In McDonagh v Ryanair (C-12/11) the European Court of Justice concluded that Ryanair were not entitled to treat the Icelandic Ash Cloud as a situation of ‘super-extraordinary circumstances’, thereby entitling them not to provide any care and assistance at all to their passengers under Article 9 of EC Regulation 261/2004.

However, before the Court was able even to consider the substantive argument about extraordinary circumstances, it had to deal with the Council of Europe’s contention that the claim made by Ms McDonagh was ‘inadmissible’. By this, it meant that the Claimant could not bring a claim, before her national courts, to recover the cost of the expenses that she had incurred in providing the care, assistance and accommodation that Ryanair should have provided her in the first place. In effect, the argument was that a breach of the Regulations is not actionable.

The Court was not persuaded by this argument. It is worth reproducing its reasoning on the point, in full:

20.    The Court has already had occasion to explain that, when an air carrier fails to fulfil its obligations under Article 9 of Regulation No 261/2004, an air passenger is justified in claiming a right to compensation on the basis of the factors set out in those provisions (see, to that effect, Case C-83/10 Sousa Rodríguez and Others [2011] ECR I-0000, paragraph 44) and that such a claim cannot be understood as seeking damages, by way of redress on an individual basis, for the harm resulting from the cancellation of the flight concerned in the conditions laid down, inter alia, in Article 22 of the Montreal Convention (see, to that effect, Sousa Rodríguez and Others, paragraph 38).

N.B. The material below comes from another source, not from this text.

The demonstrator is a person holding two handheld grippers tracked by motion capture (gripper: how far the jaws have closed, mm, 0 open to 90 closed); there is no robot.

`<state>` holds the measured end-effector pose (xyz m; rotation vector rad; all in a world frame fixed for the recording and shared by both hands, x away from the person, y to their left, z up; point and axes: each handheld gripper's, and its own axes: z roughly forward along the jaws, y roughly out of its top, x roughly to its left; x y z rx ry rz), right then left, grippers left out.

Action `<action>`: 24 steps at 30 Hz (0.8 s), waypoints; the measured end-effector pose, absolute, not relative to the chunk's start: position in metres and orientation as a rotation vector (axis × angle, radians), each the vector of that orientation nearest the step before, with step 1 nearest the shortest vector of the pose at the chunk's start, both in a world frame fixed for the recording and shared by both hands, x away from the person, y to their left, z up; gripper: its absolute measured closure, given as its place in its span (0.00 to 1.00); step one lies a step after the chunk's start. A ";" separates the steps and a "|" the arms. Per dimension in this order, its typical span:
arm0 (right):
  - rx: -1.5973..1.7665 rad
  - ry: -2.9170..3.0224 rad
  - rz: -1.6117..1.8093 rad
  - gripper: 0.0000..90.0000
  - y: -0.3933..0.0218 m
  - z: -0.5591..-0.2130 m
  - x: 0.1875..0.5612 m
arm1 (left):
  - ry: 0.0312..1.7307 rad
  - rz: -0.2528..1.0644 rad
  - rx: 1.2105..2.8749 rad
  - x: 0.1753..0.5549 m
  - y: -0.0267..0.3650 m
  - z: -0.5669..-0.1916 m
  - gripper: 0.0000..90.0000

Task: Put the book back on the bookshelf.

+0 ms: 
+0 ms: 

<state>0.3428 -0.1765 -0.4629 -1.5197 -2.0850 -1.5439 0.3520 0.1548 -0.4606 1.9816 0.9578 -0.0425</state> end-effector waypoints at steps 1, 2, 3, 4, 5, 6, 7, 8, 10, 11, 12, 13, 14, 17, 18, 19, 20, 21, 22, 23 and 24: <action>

21.      A claim such as that at issue in the main proceedings seeks to obtain, from the air carrier, equivalent compliance with its obligation to provide care arising from Articles 5(1)(b) and 9 of Regulation No 261/2004, an obligation which, it should be recalled, operates at an earlier stage than the system laid down by the Montreal Convention (see Case C-549/07 Wallentin-Hermann [2008] ECR I-11061, paragraph 32, and Joined Cases C-581/10 and C-629/10 Nelson and Others [2012] ECR I-0000, paragraph 57).

22.      The fact, noted in this connection by the Council, that each Member State designates a body responsible for the enforcement of Regulation No 261/2004 which, where appropriate, takes the measures necessary to ensure that the rights of passengers are respected and which each passenger may complain to about an alleged infringement of that regulation, in accordance with Article 16 of the regulation, is not such as to affect the right of a passenger to such reimbursement.

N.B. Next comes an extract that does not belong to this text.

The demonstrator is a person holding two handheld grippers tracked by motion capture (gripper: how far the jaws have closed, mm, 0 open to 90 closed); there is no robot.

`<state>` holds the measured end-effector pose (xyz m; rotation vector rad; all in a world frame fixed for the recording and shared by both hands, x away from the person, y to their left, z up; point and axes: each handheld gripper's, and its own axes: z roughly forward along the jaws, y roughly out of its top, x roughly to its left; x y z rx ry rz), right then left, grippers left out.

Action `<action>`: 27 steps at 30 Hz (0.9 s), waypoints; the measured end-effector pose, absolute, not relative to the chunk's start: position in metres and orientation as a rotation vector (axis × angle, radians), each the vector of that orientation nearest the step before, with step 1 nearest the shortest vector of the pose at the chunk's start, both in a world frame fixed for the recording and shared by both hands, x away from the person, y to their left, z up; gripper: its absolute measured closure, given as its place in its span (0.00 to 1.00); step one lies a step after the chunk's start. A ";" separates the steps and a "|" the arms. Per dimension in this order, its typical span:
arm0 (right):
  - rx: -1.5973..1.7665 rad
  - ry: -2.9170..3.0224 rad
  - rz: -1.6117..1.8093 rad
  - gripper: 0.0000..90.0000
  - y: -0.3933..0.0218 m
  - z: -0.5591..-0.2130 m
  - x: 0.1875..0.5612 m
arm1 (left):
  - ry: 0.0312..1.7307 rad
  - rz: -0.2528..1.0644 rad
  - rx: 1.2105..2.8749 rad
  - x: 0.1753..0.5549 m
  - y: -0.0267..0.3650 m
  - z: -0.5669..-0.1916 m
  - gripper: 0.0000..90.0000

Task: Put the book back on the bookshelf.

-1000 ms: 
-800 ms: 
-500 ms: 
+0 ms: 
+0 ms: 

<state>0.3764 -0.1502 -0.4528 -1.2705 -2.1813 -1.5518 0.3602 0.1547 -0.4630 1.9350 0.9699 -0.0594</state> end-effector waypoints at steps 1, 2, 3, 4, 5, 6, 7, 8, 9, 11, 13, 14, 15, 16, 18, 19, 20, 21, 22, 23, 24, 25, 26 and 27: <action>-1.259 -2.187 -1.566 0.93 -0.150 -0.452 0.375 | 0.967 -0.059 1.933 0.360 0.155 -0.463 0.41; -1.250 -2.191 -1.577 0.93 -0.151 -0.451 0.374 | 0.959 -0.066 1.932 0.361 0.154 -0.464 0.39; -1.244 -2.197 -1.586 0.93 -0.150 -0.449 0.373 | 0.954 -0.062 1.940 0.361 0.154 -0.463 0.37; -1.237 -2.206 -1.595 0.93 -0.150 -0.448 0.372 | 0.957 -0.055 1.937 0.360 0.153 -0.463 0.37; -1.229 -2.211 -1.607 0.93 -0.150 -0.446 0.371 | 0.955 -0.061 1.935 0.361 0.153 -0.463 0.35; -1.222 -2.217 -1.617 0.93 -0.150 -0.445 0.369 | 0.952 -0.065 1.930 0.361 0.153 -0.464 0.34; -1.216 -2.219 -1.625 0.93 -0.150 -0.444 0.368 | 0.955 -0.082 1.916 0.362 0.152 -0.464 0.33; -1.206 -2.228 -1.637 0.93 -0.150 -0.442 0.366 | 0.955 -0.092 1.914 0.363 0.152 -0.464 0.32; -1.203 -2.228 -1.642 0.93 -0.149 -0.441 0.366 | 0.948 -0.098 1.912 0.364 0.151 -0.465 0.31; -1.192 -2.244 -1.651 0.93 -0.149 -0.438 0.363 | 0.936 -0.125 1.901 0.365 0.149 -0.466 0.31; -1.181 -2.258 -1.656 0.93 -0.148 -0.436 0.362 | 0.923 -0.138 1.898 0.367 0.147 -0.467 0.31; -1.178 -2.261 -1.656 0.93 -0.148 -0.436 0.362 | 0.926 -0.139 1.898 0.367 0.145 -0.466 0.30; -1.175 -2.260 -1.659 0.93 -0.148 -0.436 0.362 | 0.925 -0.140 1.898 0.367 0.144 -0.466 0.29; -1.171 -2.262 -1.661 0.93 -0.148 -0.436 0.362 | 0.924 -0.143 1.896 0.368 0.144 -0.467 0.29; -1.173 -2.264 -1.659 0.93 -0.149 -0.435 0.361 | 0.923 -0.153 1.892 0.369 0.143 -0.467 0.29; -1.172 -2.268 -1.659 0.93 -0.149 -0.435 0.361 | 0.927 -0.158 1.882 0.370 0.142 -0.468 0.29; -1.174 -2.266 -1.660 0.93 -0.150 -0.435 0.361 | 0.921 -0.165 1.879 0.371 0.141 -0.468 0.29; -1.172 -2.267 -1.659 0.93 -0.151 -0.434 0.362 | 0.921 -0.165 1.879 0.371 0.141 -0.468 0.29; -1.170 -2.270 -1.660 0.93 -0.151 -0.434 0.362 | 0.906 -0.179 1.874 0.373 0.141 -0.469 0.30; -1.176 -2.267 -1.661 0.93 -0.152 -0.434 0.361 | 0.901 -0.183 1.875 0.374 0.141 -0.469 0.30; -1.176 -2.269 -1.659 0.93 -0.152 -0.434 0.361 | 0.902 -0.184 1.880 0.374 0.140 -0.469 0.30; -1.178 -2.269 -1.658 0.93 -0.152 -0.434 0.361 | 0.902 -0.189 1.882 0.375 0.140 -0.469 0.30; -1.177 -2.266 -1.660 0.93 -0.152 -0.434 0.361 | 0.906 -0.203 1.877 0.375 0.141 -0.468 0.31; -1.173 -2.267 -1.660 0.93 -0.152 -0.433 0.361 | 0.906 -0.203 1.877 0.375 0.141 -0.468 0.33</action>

23.      Article 16 cannot be interpreted as allowing only national bodies responsible for the enforcement of Regulation No 261/2004 to sanction the failure of air carriers to comply with their obligation laid down in Articles 5(1)(b) and 9 of that regulation to provide care.

Contrast Graham v Thomas Cook Airlines (2012) EWCA Civ 1355, in which the Claimant sought to bring a claim for damages for a breach of Article 8 of the EC Regulations (the Defendant having failed to provide her with a choice between reimbursement and rerouting). Lord Justice Toulson held that the regulation “does not confer a right to compensation for breach of article 8”, relying upon the fact that Civil Aviation Regulations (which provide for criminal enforcement mechanisms through the CAA in respect of a breach of the EC Regulations) “do not purport to impose on a carrier a statutory duty for breach of which an action for damages may be brought”. Somewhat more cryptically, however, he went on to state that “Insofar as there is a breach of article 8, the remedies for that breach are those set out in Article 8”.

It seems to me, therefore that the position is now as follows:

  1. A passenger who is denied their rights under the Regulations (be it the right to fixed compensation, or care and assistance) can bring a claim in the County Courts to enforce the Regulations and compel the carrier to comply with them. Where the passenger has incurred individual expenses because of the failure of the carrier to provide care and assistance, the passenger’s remedy is an award of compensation equivalent to the reasonable cost of those expenses. Such an award is not, however, characterized as ‘damages’ (and so is not incompatible with the Montreal Convention). Instead, as Advocate General Geelhoed put it in the IATA case: “Such a claim evidently is aimed at forcing air carriers to comply with their obligations, irrespective of whether a passenger has suffered damages as a result of this non-compliance. In other words, the object of the action and the obligations of a carrier is identical
  2. However, a passenger cannot use the Regulations as a spring board for claiming damages for consequential loss which go beyond the obligations (in terms of care, assistance etc) that the carrier was required to provide under the Regulations. For example, a passenger whose flight is delayed and who suffers individual loss of earnings will be forced to bring a claim under the Montreal Convention, or at common law, as the case may be.